Now I’m asking you to sign on to that letter as well.

Below you’ll find the full text of that letter. If you support it, please click this link or scan the QR code in the graphic below to sign on, too.

Dear Mayor Bass and Honorable Members of the City Council:

The City of Los Angeles has not been taking traffic violence and the public health crisis that is, seriously.
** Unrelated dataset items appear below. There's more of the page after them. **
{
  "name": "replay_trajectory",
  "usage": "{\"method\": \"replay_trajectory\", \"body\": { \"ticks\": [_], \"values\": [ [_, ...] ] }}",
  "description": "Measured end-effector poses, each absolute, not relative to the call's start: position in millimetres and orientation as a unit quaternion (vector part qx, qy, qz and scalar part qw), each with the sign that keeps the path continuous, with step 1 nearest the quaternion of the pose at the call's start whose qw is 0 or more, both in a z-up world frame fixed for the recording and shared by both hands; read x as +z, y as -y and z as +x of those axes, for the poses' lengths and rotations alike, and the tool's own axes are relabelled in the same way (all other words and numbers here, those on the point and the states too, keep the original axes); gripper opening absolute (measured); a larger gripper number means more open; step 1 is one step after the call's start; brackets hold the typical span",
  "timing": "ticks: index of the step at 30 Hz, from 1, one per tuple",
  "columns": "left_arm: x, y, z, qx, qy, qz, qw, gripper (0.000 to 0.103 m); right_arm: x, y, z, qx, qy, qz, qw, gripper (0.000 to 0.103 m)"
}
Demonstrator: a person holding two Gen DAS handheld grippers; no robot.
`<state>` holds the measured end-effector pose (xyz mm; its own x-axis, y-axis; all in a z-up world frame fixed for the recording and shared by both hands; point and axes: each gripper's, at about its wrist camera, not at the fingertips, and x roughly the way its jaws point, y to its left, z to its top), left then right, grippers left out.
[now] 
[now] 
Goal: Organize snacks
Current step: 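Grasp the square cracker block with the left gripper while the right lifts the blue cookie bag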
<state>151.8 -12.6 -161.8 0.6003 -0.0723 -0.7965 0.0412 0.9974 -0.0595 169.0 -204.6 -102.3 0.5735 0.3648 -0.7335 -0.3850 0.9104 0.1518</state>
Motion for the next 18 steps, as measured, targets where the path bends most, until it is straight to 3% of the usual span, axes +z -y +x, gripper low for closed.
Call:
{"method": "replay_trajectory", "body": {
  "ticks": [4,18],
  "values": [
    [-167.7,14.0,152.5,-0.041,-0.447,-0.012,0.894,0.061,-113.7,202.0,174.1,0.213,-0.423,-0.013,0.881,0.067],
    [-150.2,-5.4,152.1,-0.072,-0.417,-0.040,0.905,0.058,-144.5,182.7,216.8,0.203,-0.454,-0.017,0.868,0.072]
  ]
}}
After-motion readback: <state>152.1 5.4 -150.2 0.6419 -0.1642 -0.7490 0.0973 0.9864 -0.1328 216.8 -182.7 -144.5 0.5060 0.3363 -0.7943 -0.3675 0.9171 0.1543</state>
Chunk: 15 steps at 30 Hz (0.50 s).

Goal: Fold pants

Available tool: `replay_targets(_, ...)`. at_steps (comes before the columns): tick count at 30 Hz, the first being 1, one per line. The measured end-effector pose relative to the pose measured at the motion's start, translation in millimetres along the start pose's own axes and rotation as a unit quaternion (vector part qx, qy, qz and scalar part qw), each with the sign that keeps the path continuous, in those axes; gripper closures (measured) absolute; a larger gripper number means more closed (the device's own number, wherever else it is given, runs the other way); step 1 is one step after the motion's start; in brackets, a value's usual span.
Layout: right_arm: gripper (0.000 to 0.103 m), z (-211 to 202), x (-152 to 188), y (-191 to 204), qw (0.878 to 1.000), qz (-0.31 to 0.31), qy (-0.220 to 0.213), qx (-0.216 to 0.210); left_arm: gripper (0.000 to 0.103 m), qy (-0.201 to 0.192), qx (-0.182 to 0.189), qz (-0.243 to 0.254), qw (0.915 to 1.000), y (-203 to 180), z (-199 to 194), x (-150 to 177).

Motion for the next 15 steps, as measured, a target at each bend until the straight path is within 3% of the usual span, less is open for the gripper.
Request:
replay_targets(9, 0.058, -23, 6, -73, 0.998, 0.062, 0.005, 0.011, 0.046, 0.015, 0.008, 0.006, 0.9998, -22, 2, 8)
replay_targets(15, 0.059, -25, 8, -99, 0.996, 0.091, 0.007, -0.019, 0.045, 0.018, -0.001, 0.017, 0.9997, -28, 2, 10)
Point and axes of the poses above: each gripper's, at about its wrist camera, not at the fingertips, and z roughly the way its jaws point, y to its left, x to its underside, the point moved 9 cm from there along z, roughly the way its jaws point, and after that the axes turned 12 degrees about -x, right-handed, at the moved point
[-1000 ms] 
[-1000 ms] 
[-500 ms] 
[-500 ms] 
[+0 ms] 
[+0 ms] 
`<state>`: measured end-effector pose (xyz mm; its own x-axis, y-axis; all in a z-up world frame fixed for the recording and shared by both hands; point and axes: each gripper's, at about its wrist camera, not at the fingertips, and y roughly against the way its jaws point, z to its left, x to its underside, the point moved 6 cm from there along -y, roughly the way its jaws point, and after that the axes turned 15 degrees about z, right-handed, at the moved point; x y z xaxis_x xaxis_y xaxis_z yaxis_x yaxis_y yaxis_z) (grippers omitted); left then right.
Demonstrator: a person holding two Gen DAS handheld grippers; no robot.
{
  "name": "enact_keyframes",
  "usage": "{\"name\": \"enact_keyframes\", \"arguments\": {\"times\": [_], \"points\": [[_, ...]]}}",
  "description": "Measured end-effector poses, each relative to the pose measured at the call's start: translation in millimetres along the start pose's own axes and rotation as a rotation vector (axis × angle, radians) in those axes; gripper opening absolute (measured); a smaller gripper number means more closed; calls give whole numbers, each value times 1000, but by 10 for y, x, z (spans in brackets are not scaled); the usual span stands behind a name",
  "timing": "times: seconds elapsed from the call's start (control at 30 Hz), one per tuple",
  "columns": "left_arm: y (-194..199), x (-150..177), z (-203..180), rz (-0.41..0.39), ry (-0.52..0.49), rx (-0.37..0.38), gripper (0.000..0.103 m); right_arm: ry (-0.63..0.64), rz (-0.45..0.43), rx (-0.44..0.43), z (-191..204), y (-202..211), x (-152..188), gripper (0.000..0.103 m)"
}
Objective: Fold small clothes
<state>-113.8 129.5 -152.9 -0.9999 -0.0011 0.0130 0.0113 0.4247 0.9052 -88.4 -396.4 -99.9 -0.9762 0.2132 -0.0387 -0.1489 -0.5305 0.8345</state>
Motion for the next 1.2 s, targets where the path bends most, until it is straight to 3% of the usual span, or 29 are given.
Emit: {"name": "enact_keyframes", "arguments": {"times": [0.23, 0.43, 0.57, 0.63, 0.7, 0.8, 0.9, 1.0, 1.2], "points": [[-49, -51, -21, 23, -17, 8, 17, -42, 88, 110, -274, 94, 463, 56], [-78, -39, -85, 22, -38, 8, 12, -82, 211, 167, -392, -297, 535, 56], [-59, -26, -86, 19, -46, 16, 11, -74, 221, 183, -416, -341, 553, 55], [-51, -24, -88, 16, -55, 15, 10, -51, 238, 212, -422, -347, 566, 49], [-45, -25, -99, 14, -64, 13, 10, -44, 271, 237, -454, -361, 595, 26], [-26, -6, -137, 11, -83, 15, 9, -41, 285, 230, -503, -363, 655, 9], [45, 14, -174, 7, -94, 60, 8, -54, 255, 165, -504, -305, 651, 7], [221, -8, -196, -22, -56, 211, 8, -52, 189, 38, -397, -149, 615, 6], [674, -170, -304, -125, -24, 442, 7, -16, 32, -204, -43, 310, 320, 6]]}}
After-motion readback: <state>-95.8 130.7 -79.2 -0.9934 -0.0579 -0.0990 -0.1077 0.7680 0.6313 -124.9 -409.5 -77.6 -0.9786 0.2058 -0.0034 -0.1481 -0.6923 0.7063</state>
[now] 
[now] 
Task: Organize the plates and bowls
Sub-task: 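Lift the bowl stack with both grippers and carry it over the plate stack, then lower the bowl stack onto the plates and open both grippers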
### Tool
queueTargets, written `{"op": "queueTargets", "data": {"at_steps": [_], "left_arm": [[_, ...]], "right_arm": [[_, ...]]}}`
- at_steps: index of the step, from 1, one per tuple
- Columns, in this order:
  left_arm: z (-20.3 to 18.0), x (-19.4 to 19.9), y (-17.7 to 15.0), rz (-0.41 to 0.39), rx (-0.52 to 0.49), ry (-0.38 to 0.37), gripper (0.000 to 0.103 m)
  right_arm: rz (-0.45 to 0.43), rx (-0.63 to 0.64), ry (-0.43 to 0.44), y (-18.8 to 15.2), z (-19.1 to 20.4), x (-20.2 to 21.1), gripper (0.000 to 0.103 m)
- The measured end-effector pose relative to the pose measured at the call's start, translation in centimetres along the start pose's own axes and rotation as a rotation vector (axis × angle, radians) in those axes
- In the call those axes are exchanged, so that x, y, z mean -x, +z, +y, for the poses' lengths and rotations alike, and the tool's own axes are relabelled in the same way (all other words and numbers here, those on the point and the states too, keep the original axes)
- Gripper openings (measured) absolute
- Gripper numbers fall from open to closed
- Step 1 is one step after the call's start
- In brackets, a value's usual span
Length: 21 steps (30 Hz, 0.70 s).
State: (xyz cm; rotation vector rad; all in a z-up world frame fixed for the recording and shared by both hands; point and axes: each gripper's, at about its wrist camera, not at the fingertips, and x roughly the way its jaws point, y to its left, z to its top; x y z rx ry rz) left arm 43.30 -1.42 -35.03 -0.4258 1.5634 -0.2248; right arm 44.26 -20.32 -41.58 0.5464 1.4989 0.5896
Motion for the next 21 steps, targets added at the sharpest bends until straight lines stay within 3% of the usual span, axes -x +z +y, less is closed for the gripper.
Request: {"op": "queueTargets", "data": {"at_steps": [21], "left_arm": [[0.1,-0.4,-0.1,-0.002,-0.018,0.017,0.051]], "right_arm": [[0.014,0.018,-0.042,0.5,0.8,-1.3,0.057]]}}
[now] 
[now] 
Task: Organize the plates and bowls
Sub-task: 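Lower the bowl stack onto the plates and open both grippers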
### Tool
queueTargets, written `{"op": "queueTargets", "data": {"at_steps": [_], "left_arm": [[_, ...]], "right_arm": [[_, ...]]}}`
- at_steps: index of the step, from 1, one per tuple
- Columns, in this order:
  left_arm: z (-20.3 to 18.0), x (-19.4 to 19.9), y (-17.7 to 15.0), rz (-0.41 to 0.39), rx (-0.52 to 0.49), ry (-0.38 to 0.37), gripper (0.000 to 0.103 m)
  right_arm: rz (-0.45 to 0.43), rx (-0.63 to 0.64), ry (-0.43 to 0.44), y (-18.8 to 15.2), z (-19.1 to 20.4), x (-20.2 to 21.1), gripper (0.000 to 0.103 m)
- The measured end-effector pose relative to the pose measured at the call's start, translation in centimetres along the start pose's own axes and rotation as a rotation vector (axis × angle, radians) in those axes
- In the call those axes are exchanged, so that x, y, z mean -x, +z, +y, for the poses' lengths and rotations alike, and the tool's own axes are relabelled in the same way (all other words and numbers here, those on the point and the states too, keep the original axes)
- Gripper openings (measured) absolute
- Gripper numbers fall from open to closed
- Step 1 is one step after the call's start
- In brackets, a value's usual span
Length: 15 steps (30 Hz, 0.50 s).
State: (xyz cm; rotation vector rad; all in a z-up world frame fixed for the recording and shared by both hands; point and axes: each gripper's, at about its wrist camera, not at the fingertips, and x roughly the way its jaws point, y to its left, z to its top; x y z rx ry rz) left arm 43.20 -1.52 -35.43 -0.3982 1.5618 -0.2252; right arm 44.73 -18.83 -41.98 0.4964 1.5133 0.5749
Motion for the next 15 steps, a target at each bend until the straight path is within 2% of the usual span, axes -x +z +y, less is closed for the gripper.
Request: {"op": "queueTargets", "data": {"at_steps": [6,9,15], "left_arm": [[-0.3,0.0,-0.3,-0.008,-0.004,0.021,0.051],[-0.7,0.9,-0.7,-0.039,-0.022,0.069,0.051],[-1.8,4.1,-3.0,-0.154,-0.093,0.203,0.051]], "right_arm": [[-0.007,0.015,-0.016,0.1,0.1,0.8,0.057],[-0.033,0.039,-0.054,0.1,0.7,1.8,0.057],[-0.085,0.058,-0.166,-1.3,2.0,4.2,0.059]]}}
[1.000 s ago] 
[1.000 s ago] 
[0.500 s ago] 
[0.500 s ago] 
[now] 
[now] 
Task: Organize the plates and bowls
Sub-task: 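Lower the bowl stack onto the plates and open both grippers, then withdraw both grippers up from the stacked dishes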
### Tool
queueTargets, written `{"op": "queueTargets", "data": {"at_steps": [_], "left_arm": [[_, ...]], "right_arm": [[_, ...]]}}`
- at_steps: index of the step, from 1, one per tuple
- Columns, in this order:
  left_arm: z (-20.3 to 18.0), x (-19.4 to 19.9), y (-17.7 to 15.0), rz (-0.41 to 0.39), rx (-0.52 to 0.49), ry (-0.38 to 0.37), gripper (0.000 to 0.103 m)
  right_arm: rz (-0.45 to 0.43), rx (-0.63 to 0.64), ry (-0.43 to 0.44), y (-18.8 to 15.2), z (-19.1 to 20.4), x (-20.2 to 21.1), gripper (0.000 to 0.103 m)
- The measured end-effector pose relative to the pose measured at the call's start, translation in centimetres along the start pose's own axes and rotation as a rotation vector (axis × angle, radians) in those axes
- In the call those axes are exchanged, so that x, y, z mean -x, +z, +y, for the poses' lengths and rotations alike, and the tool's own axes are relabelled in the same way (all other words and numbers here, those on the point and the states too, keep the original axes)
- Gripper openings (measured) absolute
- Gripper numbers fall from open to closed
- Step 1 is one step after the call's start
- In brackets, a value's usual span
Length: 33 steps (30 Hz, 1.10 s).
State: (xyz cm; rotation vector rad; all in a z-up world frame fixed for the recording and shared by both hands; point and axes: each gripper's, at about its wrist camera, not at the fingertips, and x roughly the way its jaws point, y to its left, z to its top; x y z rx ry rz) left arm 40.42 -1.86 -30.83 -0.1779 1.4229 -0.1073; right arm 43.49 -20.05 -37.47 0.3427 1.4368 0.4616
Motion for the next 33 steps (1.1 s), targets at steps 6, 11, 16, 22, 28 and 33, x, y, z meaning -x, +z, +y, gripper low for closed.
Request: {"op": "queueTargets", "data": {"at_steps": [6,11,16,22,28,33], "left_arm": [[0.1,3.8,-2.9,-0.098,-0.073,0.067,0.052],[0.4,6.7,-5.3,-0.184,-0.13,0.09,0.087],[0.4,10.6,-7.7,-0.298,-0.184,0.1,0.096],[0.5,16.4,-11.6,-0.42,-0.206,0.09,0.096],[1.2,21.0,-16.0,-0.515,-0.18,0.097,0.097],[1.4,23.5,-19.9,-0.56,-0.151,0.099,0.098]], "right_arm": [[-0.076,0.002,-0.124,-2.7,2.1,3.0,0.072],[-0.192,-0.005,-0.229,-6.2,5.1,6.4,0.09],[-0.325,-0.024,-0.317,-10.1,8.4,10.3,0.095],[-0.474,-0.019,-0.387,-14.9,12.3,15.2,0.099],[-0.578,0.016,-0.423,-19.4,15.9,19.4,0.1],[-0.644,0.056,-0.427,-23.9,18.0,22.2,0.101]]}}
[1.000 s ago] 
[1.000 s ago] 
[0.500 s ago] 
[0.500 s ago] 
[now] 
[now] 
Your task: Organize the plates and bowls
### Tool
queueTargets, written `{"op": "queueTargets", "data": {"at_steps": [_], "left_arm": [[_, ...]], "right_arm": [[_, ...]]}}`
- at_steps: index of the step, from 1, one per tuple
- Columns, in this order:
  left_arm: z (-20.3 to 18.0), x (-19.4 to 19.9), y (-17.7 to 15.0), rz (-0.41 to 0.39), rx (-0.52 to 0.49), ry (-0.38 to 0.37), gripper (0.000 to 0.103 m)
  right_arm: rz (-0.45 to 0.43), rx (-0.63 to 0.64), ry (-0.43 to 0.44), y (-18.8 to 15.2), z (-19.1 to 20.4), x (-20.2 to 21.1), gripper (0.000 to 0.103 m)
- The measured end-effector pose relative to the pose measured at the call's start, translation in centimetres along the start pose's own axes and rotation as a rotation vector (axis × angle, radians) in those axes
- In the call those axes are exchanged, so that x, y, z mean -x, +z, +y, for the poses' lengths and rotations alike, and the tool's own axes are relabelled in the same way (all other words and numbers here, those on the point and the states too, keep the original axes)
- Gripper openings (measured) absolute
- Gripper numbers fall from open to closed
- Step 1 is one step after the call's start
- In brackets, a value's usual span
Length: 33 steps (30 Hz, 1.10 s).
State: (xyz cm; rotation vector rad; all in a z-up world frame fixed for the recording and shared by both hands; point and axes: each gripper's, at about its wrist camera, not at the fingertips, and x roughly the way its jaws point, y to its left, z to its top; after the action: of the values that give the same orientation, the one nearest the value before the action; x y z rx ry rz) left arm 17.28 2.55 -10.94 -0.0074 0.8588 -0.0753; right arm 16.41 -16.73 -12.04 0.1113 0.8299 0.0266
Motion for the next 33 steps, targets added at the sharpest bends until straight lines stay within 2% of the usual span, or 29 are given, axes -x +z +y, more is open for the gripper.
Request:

The facts speak for themselves:

In 2015, the city committed to Vision Zero – its plan to end traffic violence by 2025. In 2025, traffic fatalities were reported by LAPD to be 290, 56% higher than in 2015.

For the past three years there have been more traffic fatalities than homicides.

An audit directed by the Los Angeles City Council found that Vision Zero failed – and thousands of people died – because of a lack of political will and poor coordination between city departments.

Traffic violence is the leading cause of death for children ages 4-14 in LA County.

Between 31 January and 5 February 2026, there were two mass traffic fatality events, resulting in 5 people killed and 7 others seriously injured.

The City of Los Angeles was about to return 100 million dollars in road safety funding to the State of California because it didn’t have the manpower to use the money.

We, the undersigned, demand that the issue of traffic violence be treated with the urgency and importance that it deserves. We request that the City of Los Angeles formally declare a State of Emergency due to traffic violence, thus redirecting resources and prioritizing actions to address this city-wide problem. This includes but is not limited to:

  1. Recommitting to Vision Zero in its entirety – all five pillars, not just one or two.
  2. Take serious and meaningful actions to fully address the failures of Vision Zero found in the city’s own audit.
  3. Properly staff the LADOT, RIGHT NOW,  with the personnel needed to use the grants and funding it already has.
  4. Immediately empower the community to make their own roads safer through a community-led traffic safety program.
  5. Fast-track road safety programs and improvements that are already in the works.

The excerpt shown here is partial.